Figure 1: Summary of GPMelt’s algorithmic steps. The legend of this figure is added below as text. This figure is a reproduction of Fig A from S1 file of Le Sueur, Rattray, and Savitski (2024).
  1. The procedure starts by feeding the observed data \((T_p, Y_p)\) of protein \(p\) to the full model \(\mathcal{M}_1\) for fitting via type II MLE.
  2. The obtained parameters estimates are given by \(\theta_p^{MLE-II}\).
  3. The parameters estimates are used to compute the log marginal likelihood of the observations for this model \(\log \, p(Y_p | T_p, \theta_p^{MLE-II},\mathcal{M}_1)\).
  4. The parameters estimates are then plugged into the joint model \(\mathcal{M}_0\) which only differs from the full model \(\mathcal{M}_1\) by a change in the covariance matrix structure.
  5. The log marginal likelihood of the observations for this joint model \(\log \, p(Y_p | T_p, \theta_p^{MLE-II},\mathcal{M}_0)\) are computed.
  6. The statistic \(\Lambda_p\) is defined as the ratio of the previously computed log marginal likelihood.
  7. The joint model \(\mathcal{M}_0\) with plugged in parameters estimates \(\theta_p^{MLE-II}\) is used to draw \(S\) samples \(\{(T_p, Y_s^0)\}_s\) from the null hypothesis.

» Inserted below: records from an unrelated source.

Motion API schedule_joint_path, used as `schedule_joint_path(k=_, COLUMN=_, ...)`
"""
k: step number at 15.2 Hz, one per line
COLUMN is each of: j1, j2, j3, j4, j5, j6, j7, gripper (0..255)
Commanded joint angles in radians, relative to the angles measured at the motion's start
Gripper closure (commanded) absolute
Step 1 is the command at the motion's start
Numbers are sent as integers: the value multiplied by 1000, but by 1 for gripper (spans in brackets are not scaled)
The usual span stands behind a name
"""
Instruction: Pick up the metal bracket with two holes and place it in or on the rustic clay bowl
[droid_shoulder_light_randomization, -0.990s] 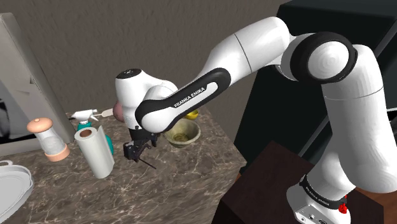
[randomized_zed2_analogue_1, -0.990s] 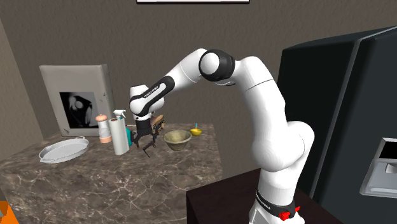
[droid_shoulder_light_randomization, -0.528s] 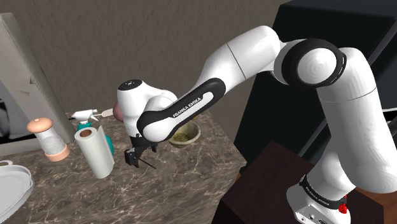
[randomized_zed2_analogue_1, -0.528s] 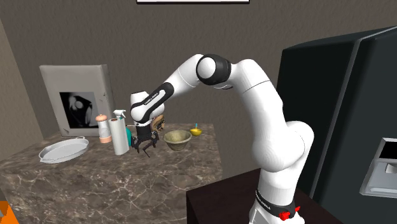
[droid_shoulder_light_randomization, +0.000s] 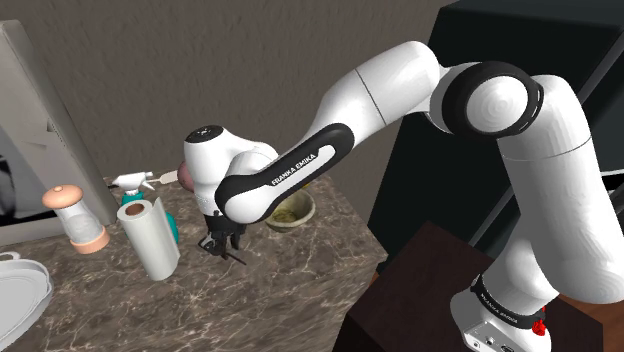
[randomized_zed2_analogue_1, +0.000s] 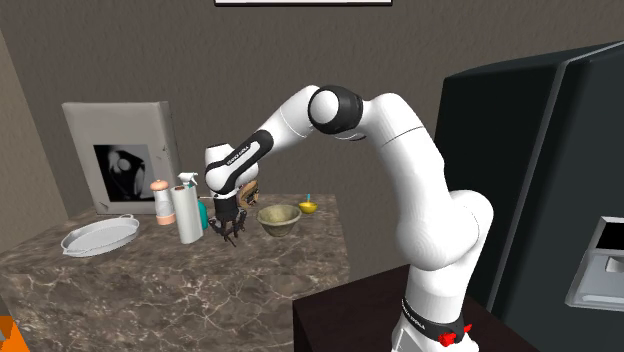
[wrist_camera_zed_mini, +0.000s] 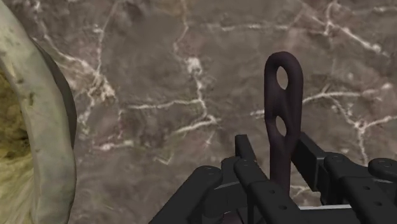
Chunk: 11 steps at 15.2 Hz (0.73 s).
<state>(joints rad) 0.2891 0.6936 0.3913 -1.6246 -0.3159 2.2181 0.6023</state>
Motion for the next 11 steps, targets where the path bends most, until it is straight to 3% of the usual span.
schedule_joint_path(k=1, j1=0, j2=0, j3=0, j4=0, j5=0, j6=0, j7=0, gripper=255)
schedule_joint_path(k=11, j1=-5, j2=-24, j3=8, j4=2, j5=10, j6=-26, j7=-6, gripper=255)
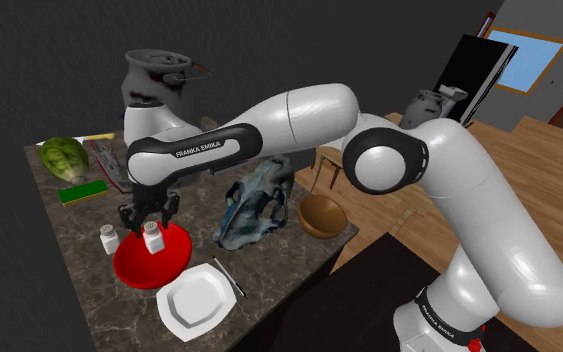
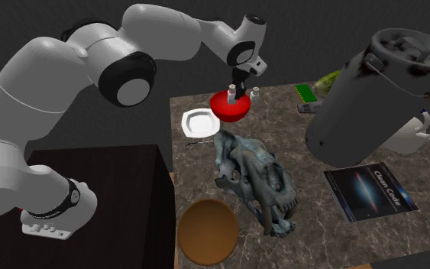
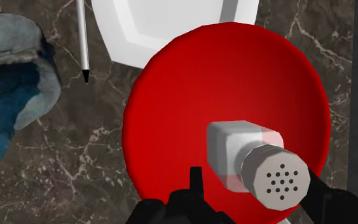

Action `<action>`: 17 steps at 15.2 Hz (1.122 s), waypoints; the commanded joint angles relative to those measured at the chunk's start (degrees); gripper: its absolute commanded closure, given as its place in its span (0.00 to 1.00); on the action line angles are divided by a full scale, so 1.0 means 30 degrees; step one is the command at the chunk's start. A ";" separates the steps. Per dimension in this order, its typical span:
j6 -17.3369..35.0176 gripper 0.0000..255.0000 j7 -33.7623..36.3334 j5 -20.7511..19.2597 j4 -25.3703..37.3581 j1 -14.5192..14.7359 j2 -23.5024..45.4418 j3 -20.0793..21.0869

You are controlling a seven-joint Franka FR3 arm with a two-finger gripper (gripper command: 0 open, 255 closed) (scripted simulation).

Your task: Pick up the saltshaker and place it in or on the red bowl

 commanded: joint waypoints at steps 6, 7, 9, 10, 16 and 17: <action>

It can be noticed that the temperatures \(T_p\) are the same as for the real data.
  8. Each sample \((T_p, Y_s^0)\) then goes to the same steps as described before. Fitting the model \(\mathcal{M}_1\) to this sample provides the parameters’ type II MLE \(\theta_s^{0,MLE-II}\). \(\theta_s^{0,MLE-II}\) is used to evaluate the log marginal likelihood of the sample under \(\mathcal{M}_1\) and \(\mathcal{M}_0\), given that the parameters of \(\mathcal{M}_0\) have been fixed to \(\theta_s^{0,MLE-II}\). Finally, the statistic \(\Lambda_s^0\) is computed for this sample. \(\Lambda_s^0\) represents a value of the statistic under the null hypothesis.
  9. The statistics of all samples \(\{\Lambda_s^0\}_s\) are combined to form the approximation of the distribution of the statistic \(\Lambda\) under the null.
  10. The p-value associated with \(\Lambda_p\) is computed from \(\{\Lambda_s^0\}_s\) similarly as a permutation p-value.

Note: depicted here is the protein-wise null distribution approximation (methods B and D of Table E in S1 File). If the null distribution approximation is obtained by combining samples from all proteins of the dataset (i.e. dataset-wise methods A and C of Table E in S1 File), then the set \(\{\Lambda_{ps}^0\}_s\) of values of the statistic under the null obtained for protein \(p\) is combined with the sets obtained for all other proteins. The p-value (step 10) is computed using this combined set \(\{\Lambda_{ps}^0\}_{p, s}\) instead of \(\{\Lambda_s^0\}_s\). Similarly, for the group-wise method E of Table E in S1 File, the p-value of a protein in a group is computed using the combined set \(\{\Lambda_{ps}^0\}_{p, s}\) over all proteins \(p\) belonging to this group.

References

Le Sueur, Cecile, Magnus Rattray, and Mikhail Savitski. 2024. “GPMelt: A Hierarchical Gaussian Process Framework to Explore the Dark Meltome of Thermal Proteome Profiling Experiments.” PLOS Computational Biology 20 (9): e1011632.